Stephens was the son of Frederic George Stephens, Pre-Raphaelite artist and art critic, and his wife the artist Rebecca Clara (née Dalton). He was named after his father's friend and former tutor, the painter Holman Hunt, although the two later fell out. He was a great nephew of the naturalist, explorer and biologist, Charles Darwin.

Stephens was apprenticed in the workshops of the Metropolitan Railway in 1881. He was an assistant engineer during the building of the Cranbrook and Paddock Wood Railway, which opened in 1892. In 1894 he became an associate member of the Institution of Civil Engineers, which allowed him to design and build railways in his own right.

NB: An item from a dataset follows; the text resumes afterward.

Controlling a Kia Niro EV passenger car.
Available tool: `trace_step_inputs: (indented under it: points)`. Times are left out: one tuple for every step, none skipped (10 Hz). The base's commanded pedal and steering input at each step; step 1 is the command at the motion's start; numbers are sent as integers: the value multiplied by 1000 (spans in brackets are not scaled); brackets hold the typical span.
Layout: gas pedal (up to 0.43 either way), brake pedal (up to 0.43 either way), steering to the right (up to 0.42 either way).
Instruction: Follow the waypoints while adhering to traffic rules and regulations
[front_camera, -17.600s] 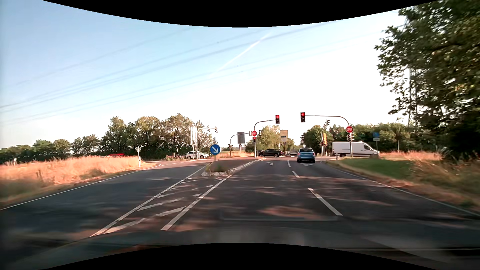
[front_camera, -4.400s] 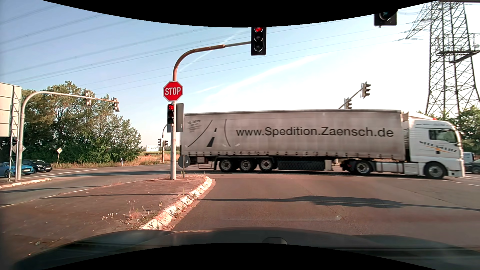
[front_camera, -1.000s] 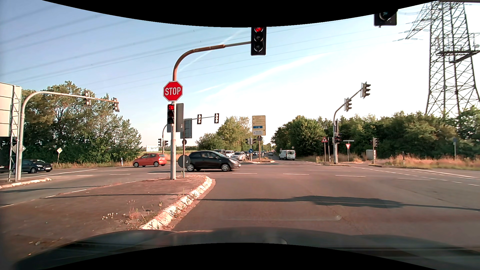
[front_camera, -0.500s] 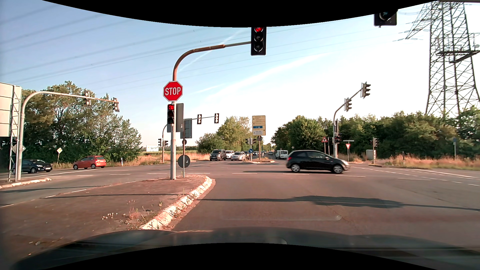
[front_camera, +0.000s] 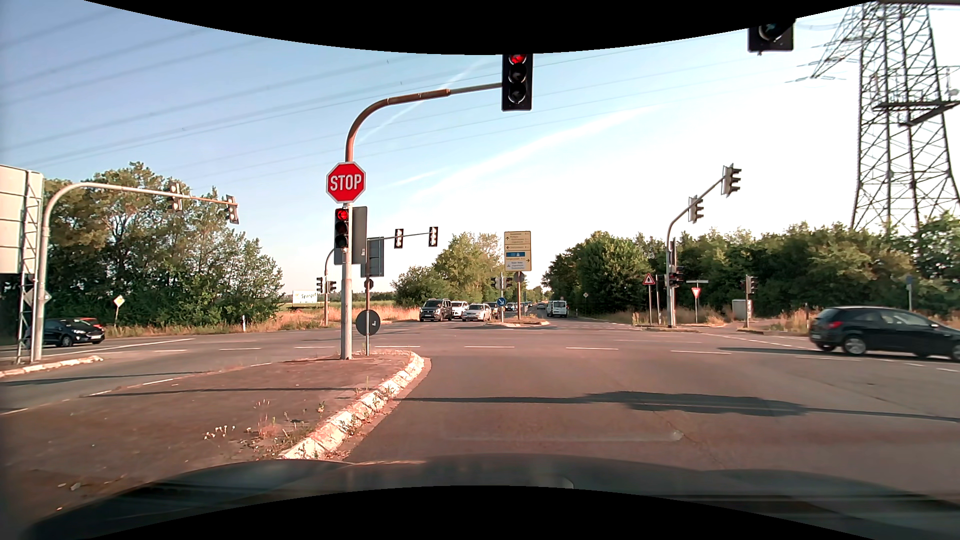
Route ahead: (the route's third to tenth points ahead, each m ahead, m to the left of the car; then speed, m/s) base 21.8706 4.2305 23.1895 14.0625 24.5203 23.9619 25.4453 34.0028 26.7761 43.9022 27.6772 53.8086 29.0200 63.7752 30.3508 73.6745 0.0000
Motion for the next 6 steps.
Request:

He immediately set about his lifetime's project of operating light railways for rural areas, mostly planned and built under the Light Railways Act 1896 (59 & 60 Vict. c. 48). His first two railways, the Rye and Camber Tramway and the Hundred of Manhood and Selsey Tramway, predated this, but he built the first railway under the act, the Rother Valley Railway (later the Kent and East Sussex Railway).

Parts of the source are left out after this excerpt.